• _YOUR GOAL_: Would you restate word for word the lines of the listing, beginning at the first and ending with the line that holds "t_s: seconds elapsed"?

• _COLLECTED DATA_:
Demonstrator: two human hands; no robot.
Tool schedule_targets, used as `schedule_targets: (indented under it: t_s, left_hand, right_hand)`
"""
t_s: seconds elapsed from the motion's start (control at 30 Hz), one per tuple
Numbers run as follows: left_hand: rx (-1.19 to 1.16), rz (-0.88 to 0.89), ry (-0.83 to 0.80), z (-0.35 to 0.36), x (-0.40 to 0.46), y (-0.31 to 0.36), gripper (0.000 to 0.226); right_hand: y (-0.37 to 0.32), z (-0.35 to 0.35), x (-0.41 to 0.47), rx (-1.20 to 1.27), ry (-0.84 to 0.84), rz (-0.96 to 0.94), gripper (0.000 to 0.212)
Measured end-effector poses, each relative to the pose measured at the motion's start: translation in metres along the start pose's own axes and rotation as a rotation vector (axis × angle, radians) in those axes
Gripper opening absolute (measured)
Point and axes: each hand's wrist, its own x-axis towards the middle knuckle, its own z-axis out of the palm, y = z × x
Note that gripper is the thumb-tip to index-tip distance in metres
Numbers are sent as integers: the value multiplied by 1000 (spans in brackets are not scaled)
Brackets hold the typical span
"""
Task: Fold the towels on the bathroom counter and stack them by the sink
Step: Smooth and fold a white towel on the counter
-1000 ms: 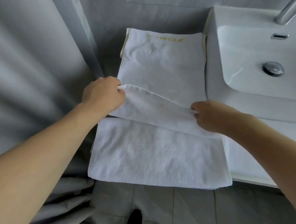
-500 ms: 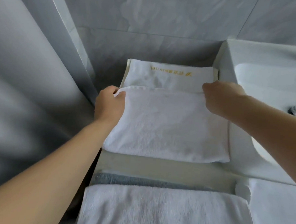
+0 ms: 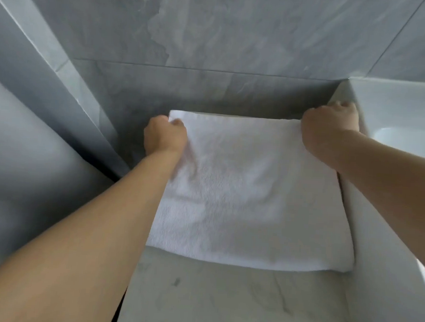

• _RESPONSE FOR THIS EXERCISE_:
Demonstrator: two human hands; no robot.
Tool schedule_targets, used as `schedule_targets: (indented under it: t_s, left_hand, right_hand)`
"""
t_s: seconds elapsed from the motion's start (control at 30 Hz), one per tuple

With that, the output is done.